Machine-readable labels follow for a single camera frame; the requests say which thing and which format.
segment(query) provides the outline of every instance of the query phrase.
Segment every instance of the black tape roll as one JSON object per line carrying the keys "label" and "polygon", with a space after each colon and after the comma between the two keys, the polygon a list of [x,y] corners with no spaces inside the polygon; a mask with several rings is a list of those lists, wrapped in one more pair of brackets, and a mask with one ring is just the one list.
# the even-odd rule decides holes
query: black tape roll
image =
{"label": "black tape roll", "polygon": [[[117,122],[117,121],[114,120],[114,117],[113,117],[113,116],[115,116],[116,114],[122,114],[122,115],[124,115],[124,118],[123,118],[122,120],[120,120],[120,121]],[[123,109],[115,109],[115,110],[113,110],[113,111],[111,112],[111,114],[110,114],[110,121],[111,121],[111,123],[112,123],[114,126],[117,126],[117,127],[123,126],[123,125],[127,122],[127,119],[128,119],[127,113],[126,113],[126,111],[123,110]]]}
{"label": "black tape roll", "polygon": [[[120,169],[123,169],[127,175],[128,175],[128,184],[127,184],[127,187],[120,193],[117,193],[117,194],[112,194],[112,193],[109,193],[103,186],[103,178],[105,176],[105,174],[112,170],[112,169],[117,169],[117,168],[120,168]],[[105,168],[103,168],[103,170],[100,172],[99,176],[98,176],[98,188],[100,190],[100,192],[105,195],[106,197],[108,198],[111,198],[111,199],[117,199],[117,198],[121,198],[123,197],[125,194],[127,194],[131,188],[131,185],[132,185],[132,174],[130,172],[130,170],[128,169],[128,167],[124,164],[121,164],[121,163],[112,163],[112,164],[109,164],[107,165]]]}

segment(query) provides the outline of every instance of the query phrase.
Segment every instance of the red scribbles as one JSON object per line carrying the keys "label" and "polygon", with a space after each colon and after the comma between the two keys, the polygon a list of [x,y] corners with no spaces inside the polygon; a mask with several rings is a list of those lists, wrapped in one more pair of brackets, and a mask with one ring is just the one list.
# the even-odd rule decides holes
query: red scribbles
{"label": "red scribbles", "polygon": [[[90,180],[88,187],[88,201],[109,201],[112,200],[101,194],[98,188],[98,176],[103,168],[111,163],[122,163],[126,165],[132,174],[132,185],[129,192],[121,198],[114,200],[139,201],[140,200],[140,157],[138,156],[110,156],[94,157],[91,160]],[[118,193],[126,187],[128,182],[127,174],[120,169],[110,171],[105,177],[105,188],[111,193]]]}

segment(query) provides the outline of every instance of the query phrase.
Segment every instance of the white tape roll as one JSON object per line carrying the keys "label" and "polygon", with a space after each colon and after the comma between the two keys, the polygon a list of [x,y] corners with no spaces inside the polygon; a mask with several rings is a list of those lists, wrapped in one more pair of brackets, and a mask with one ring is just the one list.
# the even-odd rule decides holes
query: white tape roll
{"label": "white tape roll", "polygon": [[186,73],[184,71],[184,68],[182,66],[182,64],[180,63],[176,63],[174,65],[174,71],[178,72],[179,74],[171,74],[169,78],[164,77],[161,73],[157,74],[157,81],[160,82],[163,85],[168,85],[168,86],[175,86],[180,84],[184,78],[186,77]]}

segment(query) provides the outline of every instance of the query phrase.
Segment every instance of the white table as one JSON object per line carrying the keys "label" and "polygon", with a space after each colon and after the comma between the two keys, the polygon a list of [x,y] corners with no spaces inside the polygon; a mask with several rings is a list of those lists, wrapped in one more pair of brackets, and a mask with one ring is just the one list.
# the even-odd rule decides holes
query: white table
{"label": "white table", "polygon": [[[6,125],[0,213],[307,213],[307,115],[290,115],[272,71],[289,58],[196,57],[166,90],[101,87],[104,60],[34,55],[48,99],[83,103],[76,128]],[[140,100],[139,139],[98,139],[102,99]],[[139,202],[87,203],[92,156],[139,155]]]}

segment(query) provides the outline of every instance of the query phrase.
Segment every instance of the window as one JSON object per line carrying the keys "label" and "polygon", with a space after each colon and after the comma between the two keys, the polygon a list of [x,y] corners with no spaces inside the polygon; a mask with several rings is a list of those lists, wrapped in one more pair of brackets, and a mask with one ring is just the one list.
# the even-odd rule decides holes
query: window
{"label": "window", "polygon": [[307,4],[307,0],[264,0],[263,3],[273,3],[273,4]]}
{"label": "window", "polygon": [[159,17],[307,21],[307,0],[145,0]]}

» **Action item**
An exact copy of every record is what the answer must contain.

» **Solution for this exercise**
Machine-readable labels follow for a single camera frame; the requests say which thing and which format.
segment(query) provides the outline of every instance of the query phrase.
Segment every instance of the black tape roll as one JSON object per line carrying the keys "label" and "polygon", with a space after each colon and after the comma between the two keys, the polygon a list of [x,y] corners with no spaces inside the polygon; a mask with several rings is a list of those lists, wrapped in one more pair of brackets, and a mask with one ring is just the one list.
# the even-odd rule decides holes
query: black tape roll
image =
{"label": "black tape roll", "polygon": [[[117,122],[117,121],[114,120],[114,117],[113,117],[113,116],[115,116],[116,114],[122,114],[122,115],[124,115],[124,118],[123,118],[122,120],[120,120],[120,121]],[[123,109],[115,109],[115,110],[113,110],[113,111],[111,112],[111,114],[110,114],[110,121],[111,121],[111,123],[112,123],[114,126],[117,126],[117,127],[123,126],[123,125],[127,122],[127,119],[128,119],[127,113],[126,113],[126,111],[123,110]]]}
{"label": "black tape roll", "polygon": [[[120,169],[123,169],[127,175],[128,175],[128,184],[127,184],[127,187],[120,193],[117,193],[117,194],[112,194],[112,193],[109,193],[103,186],[103,178],[105,176],[105,174],[112,170],[112,169],[117,169],[117,168],[120,168]],[[105,168],[103,168],[103,170],[100,172],[99,176],[98,176],[98,188],[100,190],[100,192],[105,195],[106,197],[108,198],[111,198],[111,199],[117,199],[117,198],[121,198],[123,197],[125,194],[127,194],[131,188],[131,185],[132,185],[132,174],[130,172],[130,170],[128,169],[128,167],[124,164],[121,164],[121,163],[112,163],[112,164],[109,164],[107,165]]]}

segment(query) provides the outline of every instance of the query phrase.
Segment every instance of the red scribbles as one JSON object per line carrying the keys "label" and "polygon", with a space after each colon and after the comma between the two keys, the polygon a list of [x,y] corners with no spaces inside the polygon; a mask with several rings is a list of those lists, wrapped in one more pair of brackets, and a mask with one ring is just the one list.
# the even-odd rule decides holes
query: red scribbles
{"label": "red scribbles", "polygon": [[[90,180],[88,187],[88,201],[109,201],[112,200],[101,194],[98,188],[98,176],[103,168],[111,163],[122,163],[126,165],[132,174],[132,185],[129,192],[121,198],[114,200],[139,201],[140,200],[140,157],[138,156],[110,156],[94,157],[91,160]],[[118,193],[126,187],[128,182],[127,174],[120,169],[110,171],[105,177],[105,188],[111,193]]]}

segment(query) provides the outline of every instance of the query phrase.
Segment every instance of the white tape roll as one JSON object per line carrying the keys "label" and "polygon", with a space after each colon and after the comma between the two keys, the polygon a list of [x,y] corners with no spaces inside the polygon; a mask with several rings is a list of those lists, wrapped in one more pair of brackets, and a mask with one ring is just the one list.
# the even-odd rule decides holes
query: white tape roll
{"label": "white tape roll", "polygon": [[186,73],[184,71],[184,68],[182,66],[182,64],[180,63],[176,63],[174,65],[174,71],[178,72],[179,74],[171,74],[169,78],[164,77],[161,73],[157,74],[157,81],[160,82],[163,85],[168,85],[168,86],[175,86],[180,84],[184,78],[186,77]]}

segment(query) provides the outline of every instance of the query phrase.
Segment every instance of the white table as one JSON object per line carrying the keys "label" and "polygon", with a space after each colon and after the comma between the two keys, the polygon a list of [x,y] corners with no spaces inside the polygon; a mask with several rings is a list of those lists, wrapped in one more pair of brackets, and a mask with one ring is just the one list.
# the even-odd rule decides holes
query: white table
{"label": "white table", "polygon": [[[6,125],[0,213],[307,213],[307,115],[290,115],[272,71],[289,58],[196,57],[166,90],[101,87],[104,60],[34,55],[48,99],[83,103],[76,128]],[[140,100],[139,139],[98,139],[102,99]],[[139,202],[87,203],[92,156],[139,155]]]}

segment(query) provides the outline of every instance of the query phrase.
Segment every instance of the window as one JSON object per line carrying the keys "label" and "polygon", with a space after each colon and after the comma between the two keys, the polygon a list of [x,y] corners with no spaces inside the polygon; a mask with several rings is a list of those lists, wrapped in one more pair of brackets, and a mask with one ring is just the one list.
# the even-odd rule decides holes
query: window
{"label": "window", "polygon": [[307,4],[307,0],[264,0],[263,3],[273,3],[273,4]]}
{"label": "window", "polygon": [[159,17],[307,21],[307,0],[145,0]]}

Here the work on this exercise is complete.